Figure 4. Serranía de Chochis in January (a) and September (b), 2019. The wildfires destroyed over 6 million hectares only in Bolivia. Credits: a) Gabriel Zeballos, b) Gabriel Zeballos based on a picture printed in Periódico Opinión.
In the early nineteenth century, the French explorer Alcides D’Orbigny commented about his travels through South America4:
“If the Earth disappeared, leaving only Bolivia, all the products and climates of the world would still exist. Bolivia is the planet’s microcosm. Due to its height, its climate, and its infinite variety of geographical nuances, Bolivia becomes the synthesis of the world.”
For almost two centuries, D’Orbigny’s descriptions and travel logs were the single piece that portrayed Bolivia’s natural and cultural richness5. Today, his images comprise a new puzzle that is excruciating to fill. A puzzle where Bolivia is still a microcosm of the Earth. Only that this time, Bolivia is becoming the synthesis of the environmental degradation and global climate change that affects the world at large. Can we, as a global society, be an active part of the restoration of our common house? Without really knowing the answer, it inspires me to look at the next image. It is a rendering from a picture of the day in which the rainfall extinguished the wildfires in the Eastern Bolivian Forest. The firefighters’ joy says it all (Figure 5).
Figure 5. Bolivian firefighters and volunteers celebrate under the rainfall in September 2019. Drawing: Gabriel Zeballos based on a picture published on Pagina Siete
Post Scriptum
I finished writing this text in June 2020. However, until the publication of this post, I did not get response from the mentioned newspapers in order to get the copyrights of the referred pictures (Figures 4 and 5). That is why I sketched the images instead. Interestingly, by drawing the gray landscape and then the people’s joy, I unexpectedly felt an abstract closeness to my homeland albeit the abstract and real distance. Un-immersive work is not any simpler than an in-situ study but it is just different. Thus, combining both it is possible to add new dimensions of understanding to one’s research.

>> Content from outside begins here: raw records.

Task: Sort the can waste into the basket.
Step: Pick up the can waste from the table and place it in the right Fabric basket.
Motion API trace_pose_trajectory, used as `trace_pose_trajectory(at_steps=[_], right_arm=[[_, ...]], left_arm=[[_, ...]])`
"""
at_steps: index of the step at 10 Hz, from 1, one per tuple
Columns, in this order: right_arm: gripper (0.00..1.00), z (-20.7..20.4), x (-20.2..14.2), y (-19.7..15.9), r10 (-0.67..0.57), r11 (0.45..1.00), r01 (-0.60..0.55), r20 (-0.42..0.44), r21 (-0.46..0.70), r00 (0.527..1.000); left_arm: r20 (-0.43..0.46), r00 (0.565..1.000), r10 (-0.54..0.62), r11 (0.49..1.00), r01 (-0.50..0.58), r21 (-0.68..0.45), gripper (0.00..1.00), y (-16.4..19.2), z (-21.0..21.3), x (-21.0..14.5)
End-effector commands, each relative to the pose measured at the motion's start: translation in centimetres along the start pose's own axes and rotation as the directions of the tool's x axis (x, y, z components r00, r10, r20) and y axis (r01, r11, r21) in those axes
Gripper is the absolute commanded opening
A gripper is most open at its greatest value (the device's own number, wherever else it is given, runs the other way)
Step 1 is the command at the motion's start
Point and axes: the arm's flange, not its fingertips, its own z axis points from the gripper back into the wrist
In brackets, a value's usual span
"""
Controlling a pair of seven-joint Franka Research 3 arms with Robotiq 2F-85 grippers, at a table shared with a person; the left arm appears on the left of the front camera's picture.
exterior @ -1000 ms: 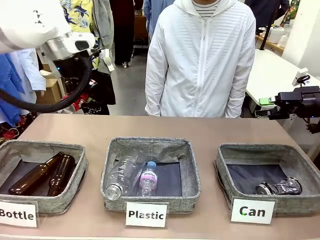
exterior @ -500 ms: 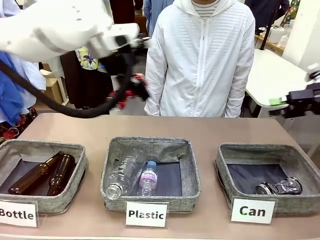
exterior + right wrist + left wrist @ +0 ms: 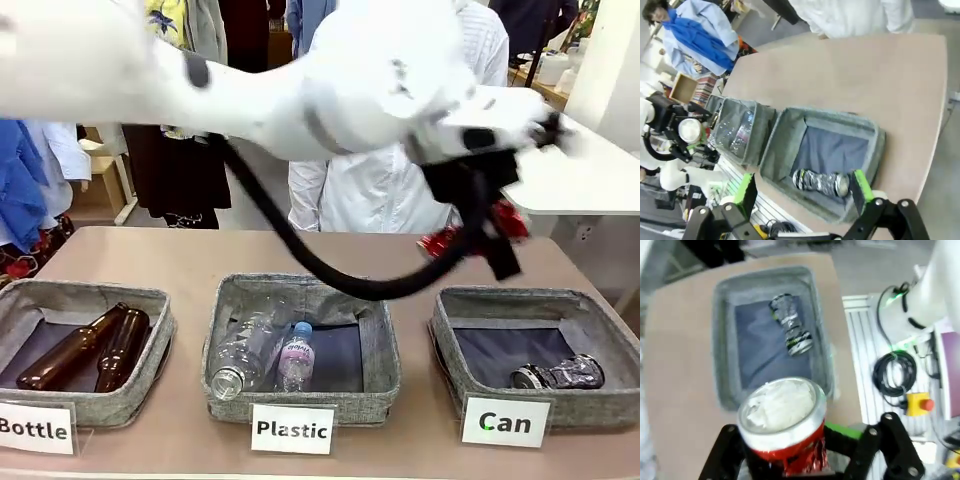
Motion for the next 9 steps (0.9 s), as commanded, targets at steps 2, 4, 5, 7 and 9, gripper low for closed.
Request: trace_pose_trajectory(at_steps=[2,4,5,7,9], right_arm=[[1.00,2.8,-6.4,-1.2,0.053,0.999,-0.052,0.022,-0.014,0.998],[1.00,2.6,-4.6,-1.0,0.008,1.000,-0.008,0.025,-0.025,1.000],[1.00,2.6,-4.6,-1.0,0.008,1.000,-0.008,0.025,-0.025,1.000],[1.00,2.6,-4.6,-1.0,0.008,1.000,-0.008,0.025,-0.025,1.000],[1.00,2.6,-4.6,-1.0,0.008,1.000,-0.008,0.025,-0.025,1.000]], left_arm=[[-0.031,0.999,-0.027,0.999,0.025,-0.042,0.00,1.8,-8.9,7.9],[-0.087,0.995,-0.050,0.998,0.046,-0.041,0.00,2.3,-11.9,9.2],[-0.104,0.994,-0.038,0.998,0.033,-0.052,0.00,2.6,-12.7,9.0],[-0.096,0.994,-0.044,0.999,0.043,-0.006,0.00,2.6,-12.8,8.5],[-0.084,0.995,-0.053,0.999,0.053,0.000,0.51,2.9,-12.5,8.3]])
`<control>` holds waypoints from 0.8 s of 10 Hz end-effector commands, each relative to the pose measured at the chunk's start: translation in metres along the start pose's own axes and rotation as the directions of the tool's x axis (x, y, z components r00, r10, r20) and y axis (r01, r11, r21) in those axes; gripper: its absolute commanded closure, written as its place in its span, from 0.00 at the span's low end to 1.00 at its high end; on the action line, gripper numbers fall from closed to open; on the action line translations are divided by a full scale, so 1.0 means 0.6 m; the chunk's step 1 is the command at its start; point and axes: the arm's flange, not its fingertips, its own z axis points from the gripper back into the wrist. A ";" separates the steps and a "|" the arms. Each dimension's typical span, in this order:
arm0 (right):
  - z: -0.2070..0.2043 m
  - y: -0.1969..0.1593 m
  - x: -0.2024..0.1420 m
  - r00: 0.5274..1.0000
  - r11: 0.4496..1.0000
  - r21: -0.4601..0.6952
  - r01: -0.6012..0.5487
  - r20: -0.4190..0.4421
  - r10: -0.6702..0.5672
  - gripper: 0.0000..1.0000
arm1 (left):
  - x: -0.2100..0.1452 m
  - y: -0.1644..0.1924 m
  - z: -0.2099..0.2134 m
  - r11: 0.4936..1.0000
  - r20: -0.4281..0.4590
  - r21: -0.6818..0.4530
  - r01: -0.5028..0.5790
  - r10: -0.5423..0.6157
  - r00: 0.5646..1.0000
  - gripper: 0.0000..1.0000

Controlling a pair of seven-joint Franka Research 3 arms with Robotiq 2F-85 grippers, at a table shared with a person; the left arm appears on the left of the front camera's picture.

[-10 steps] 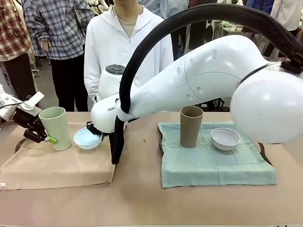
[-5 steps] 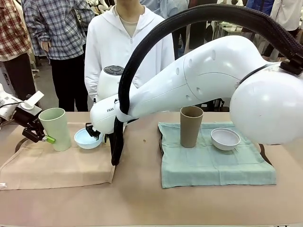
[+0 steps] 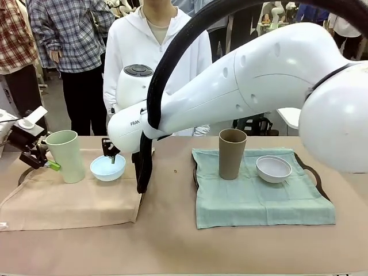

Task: Set up a tray with a mat and arrange the tableware.
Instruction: Place the Picnic Bowl and Reusable plastic cup back onto the Handle tray in front of the human's position.

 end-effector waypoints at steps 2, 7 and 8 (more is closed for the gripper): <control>0.040 -0.023 -0.039 1.000 0.993 -0.110 -0.029 -0.002 0.029 0.13 | 0.036 -0.039 0.052 0.997 -0.166 0.010 -0.074 0.075 0.983 0.00; 0.122 -0.046 -0.068 1.000 0.959 -0.282 0.002 -0.018 -0.007 0.13 | 0.132 -0.095 0.104 0.884 -0.345 0.307 -0.354 0.450 0.824 0.00; 0.145 -0.054 -0.074 1.000 0.954 -0.301 0.021 -0.006 -0.024 0.13 | 0.157 -0.104 0.107 0.832 -0.353 0.418 -0.364 0.518 0.779 0.00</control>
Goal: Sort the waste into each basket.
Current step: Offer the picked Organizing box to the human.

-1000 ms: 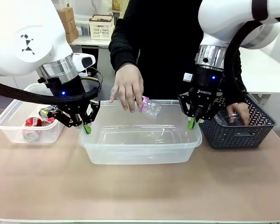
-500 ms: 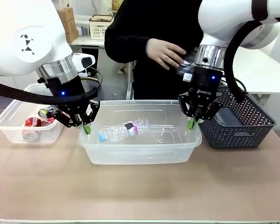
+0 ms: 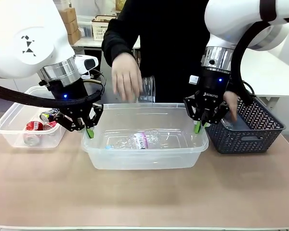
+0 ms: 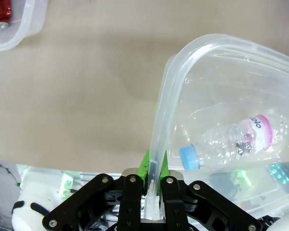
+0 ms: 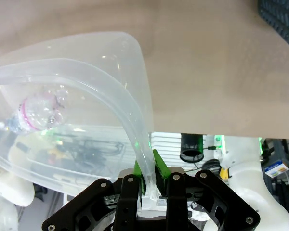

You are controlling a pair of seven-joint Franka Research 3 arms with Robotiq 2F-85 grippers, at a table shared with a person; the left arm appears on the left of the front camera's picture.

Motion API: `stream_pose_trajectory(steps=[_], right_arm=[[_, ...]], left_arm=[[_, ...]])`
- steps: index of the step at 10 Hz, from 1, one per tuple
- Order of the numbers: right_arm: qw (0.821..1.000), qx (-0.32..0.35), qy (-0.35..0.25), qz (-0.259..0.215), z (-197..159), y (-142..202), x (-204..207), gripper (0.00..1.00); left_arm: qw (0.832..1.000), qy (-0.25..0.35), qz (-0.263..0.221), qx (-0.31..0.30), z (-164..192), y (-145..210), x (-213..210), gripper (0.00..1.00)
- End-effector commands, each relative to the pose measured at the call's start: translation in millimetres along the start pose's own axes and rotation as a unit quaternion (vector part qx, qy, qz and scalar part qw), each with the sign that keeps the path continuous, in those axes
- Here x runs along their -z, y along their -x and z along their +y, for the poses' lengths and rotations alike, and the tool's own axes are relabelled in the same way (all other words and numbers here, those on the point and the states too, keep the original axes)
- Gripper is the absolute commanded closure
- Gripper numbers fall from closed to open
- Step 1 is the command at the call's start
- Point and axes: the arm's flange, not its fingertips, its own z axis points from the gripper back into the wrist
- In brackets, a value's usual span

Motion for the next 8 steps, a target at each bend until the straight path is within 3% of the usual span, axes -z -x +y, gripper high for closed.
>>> stream_pose_trajectory(steps=[1, 8], right_arm=[[1.000, 0.001, -0.004, -0.001, 0.0, 3.6, 0.5, 1.00], [1.000, 0.001, -0.004, -0.001, 0.0, 3.6, 0.5, 1.00]], left_arm=[[1.000, 0.004, -0.005, -0.002, 2.4, 1.1, -3.0, 1.00], [1.000, 0.004, -0.005, -0.002, 2.4, 1.1, -3.0, 1.00]])
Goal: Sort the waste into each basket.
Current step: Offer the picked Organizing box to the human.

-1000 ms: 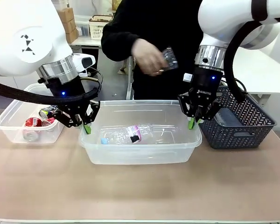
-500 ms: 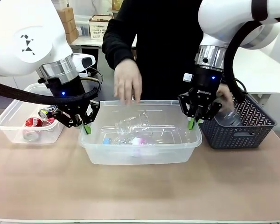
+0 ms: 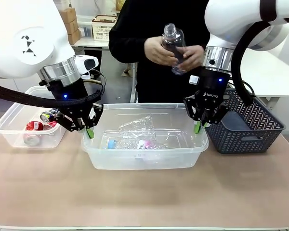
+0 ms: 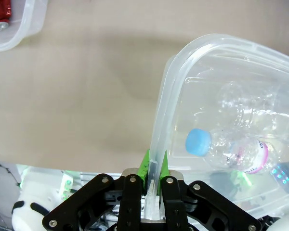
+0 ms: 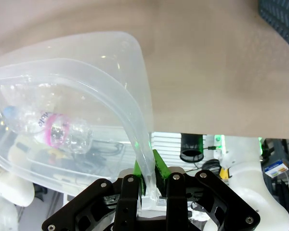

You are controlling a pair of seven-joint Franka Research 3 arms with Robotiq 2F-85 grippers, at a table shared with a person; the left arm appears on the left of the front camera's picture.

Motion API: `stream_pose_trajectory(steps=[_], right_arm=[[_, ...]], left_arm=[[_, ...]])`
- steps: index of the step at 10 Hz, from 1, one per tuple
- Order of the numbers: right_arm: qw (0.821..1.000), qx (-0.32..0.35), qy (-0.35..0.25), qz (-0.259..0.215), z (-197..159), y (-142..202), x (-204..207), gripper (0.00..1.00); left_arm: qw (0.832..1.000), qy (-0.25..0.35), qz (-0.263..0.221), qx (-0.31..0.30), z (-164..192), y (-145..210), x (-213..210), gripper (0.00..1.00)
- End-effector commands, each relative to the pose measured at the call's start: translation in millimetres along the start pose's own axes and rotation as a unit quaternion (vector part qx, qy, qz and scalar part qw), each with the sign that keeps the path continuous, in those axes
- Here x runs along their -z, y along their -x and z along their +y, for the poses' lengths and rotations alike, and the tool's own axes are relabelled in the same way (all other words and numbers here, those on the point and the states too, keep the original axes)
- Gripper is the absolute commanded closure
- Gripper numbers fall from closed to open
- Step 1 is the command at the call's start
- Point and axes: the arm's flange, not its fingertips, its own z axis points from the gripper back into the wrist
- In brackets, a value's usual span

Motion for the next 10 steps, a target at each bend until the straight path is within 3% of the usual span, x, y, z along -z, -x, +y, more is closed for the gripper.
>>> stream_pose_trajectory(steps=[1, 10], right_arm=[[1.000, 0.001, -0.004, -0.001, 0.0, 3.6, 0.6, 1.00], [1.000, 0.001, -0.004, -0.001, 0.0, 3.6, 0.6, 1.00]], left_arm=[[1.000, 0.004, -0.005, -0.002, 2.4, 1.0, -3.0, 1.00], [1.000, 0.004, -0.005, -0.002, 2.4, 1.0, -3.0, 1.00]])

Gabriel Zeballos, Ph. D. Candidate
Department of Geography,
The Ohio State University
Citations:
- Kendra McSweeney: Un-immersive-fieldwork
- Max Woodworth: Re-visiting the Field Through Old Fieldwork Photos
- https://www.opinion.com.bo/articulo/incendios-forestales/gobierno-eval-uacute-prioridad-tareas-control-definitivo-fuego-chiquitania/20190904104500725262.html
- Díaz Arguedas J. Alcide d’Orbigny: Estudios sobre la geología de Bolivia. El naturalista francés Alcide d’Orbigny en la visión de los bolivianos. 2002:195-209.
- Aguirre RDA. Alcide d’Orbigny en la vision de los bolivianos. Bulletin de l’Institut francais d’etudes andines. 2003 (32 (3)):467-477.